В перерыве между двумя курсами реабилитации в Капбретоне, находясь в Москве, я по вечерам при первой же возможности ходил в театры. Как-то на мюзикле «Двенадцать стульев» ко мне подошла продюсер Катерина Гечмен-Вальдек с какой-то девушкой. Сказала, что передо мной будущая Джульетта и что вслед за «Нотр-Дамом» она собирается ставить «Ромео и Джульетту» Ж. Пресгурвика. А я на зарубежных гастролях 2001 года купил DVD с этим потрясающим французским мюзиклом: «Как жаль, что не пою, а то бы пришел к вам на кастинг». Мы рассмеялись, но вскоре Катя позвонила и сказала, что приглашает меня участвовать в «Ромео и Джульетте» в роли Судьбы.

«Но в оригинале эту роль играет женщина!» – удивился я и услышал в ответ: «У Судьбы нет пола!» Катя сказала, что французы, узнав обо мне, с радостью перекроили под Цискаридзе эту партию.

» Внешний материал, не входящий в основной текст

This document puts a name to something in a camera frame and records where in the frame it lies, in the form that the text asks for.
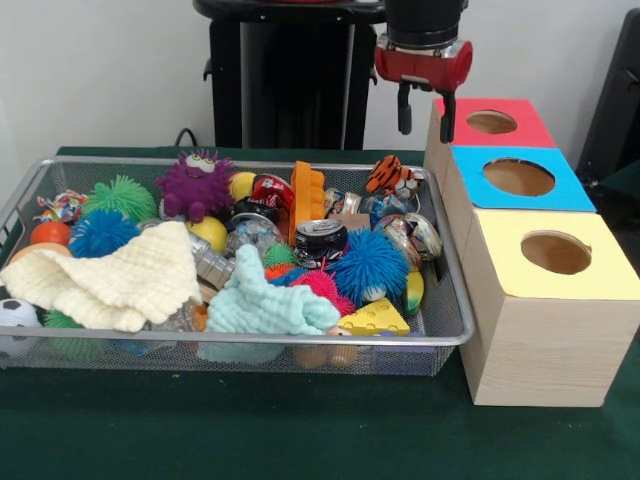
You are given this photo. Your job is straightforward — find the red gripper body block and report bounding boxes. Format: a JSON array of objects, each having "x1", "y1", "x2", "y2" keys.
[{"x1": 374, "y1": 33, "x2": 474, "y2": 95}]

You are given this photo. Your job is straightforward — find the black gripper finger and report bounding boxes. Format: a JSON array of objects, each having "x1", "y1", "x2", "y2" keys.
[
  {"x1": 439, "y1": 89, "x2": 457, "y2": 144},
  {"x1": 396, "y1": 78, "x2": 414, "y2": 135}
]

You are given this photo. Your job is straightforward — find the orange striped tiger plush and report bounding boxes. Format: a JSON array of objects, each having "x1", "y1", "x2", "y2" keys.
[{"x1": 365, "y1": 154, "x2": 426, "y2": 197}]

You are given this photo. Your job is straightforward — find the shallow metal mesh bin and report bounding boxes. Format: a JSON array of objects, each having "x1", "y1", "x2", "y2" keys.
[{"x1": 0, "y1": 155, "x2": 475, "y2": 377}]

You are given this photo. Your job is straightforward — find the orange building block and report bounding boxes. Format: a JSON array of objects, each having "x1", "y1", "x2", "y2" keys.
[{"x1": 289, "y1": 160, "x2": 327, "y2": 246}]

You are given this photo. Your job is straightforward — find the blue spiky rubber ball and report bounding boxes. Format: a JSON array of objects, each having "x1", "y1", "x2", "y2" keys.
[
  {"x1": 68, "y1": 208, "x2": 142, "y2": 260},
  {"x1": 332, "y1": 227, "x2": 411, "y2": 309}
]

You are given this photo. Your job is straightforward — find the green cloth side table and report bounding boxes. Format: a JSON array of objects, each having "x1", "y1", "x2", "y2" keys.
[{"x1": 597, "y1": 159, "x2": 640, "y2": 201}]

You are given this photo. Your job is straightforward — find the yellow cheese wedge toy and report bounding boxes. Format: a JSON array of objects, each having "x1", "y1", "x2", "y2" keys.
[{"x1": 337, "y1": 297, "x2": 411, "y2": 337}]

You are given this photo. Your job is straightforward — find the purple spiky monster toy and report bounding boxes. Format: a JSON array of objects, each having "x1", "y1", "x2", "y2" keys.
[{"x1": 154, "y1": 148, "x2": 237, "y2": 224}]

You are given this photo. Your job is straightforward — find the mint knitted cloth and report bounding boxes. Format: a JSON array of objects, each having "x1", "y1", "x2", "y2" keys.
[{"x1": 204, "y1": 243, "x2": 342, "y2": 336}]

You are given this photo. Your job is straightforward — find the green spiky rubber ball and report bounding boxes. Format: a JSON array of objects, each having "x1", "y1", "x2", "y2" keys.
[{"x1": 81, "y1": 174, "x2": 159, "y2": 224}]

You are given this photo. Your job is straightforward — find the dark green table cloth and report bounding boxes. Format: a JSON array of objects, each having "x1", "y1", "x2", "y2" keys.
[{"x1": 0, "y1": 145, "x2": 640, "y2": 480}]

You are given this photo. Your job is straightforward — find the cream knitted cloth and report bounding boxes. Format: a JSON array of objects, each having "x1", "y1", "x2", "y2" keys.
[{"x1": 0, "y1": 219, "x2": 204, "y2": 334}]

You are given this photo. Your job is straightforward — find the orange rubber ball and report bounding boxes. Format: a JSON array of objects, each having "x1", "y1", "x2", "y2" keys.
[{"x1": 29, "y1": 220, "x2": 74, "y2": 247}]

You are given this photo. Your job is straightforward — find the small soccer ball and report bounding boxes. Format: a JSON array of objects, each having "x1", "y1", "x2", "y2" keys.
[{"x1": 0, "y1": 298, "x2": 44, "y2": 359}]

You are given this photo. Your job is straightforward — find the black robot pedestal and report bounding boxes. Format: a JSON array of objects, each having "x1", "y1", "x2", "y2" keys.
[{"x1": 192, "y1": 0, "x2": 404, "y2": 150}]

А мне еще нельзя было ни прыгать, ни вращаться, потому я, находясь на сцене почти весь спектакль, как бы сопровождал пластически развитие сюжета.

Мою премьеру в «Ромео и Джульетте» назначили на октябрь. Мы с Катей поехали в Италию, где в замке ХIV века, принадлежащем потомкам герцогов Висконти, рядом с Миланом, два дня снимался клип к мюзиклу. Его владельцы принимали нас очень тепло, оказалось, они видели меня в La Scala.

Вернувшись в Москву, весь август, изо дня в день, я ездил на велосипеде, подаренном мне Катей, качал ноги, и каждый день ходил в театр заниматься. В сентябре предстояло станцевать Дезире в «Спящей красавице». В это никто не верил, меня «списали».

На велосипеде от своего дома на 2-й Фрунзенской улице я доезжал до Новых Черемушек, где жил Пестов, гонял в магазин, покупая ему продукты. Пётр Антонович руками всплескивал: «Господи, Коля, как такое возможно!» Он за меня очень переживал, но виду не показывал. Мы с ним много тогда смеялись.

Как-то раз я поставил себе цель – въехать на Метромост на Воробьевых горах ни разу не остановившись, и загадал: если сделаю это – затанцую. Сказать, что это очень тяжело, – ничего не сказать. Мало того что в гору подниматься, рядом несется поток машин. Но я исполнил то, что загадал. В день ездил часов по пять в Нескучном саду, в Лужниках, на Патриарших прудах. Крутил педали до тех пор, пока нога не отказывалась двигаться.

Однажды нарезал круги вокруг Новодевичьего монастыря, когда туда патриарх приехал, его телевидение снимало. Я случайно попал в поле зрения камер. Вечером меня, рассекающего на велосипеде, по всем каналам показали.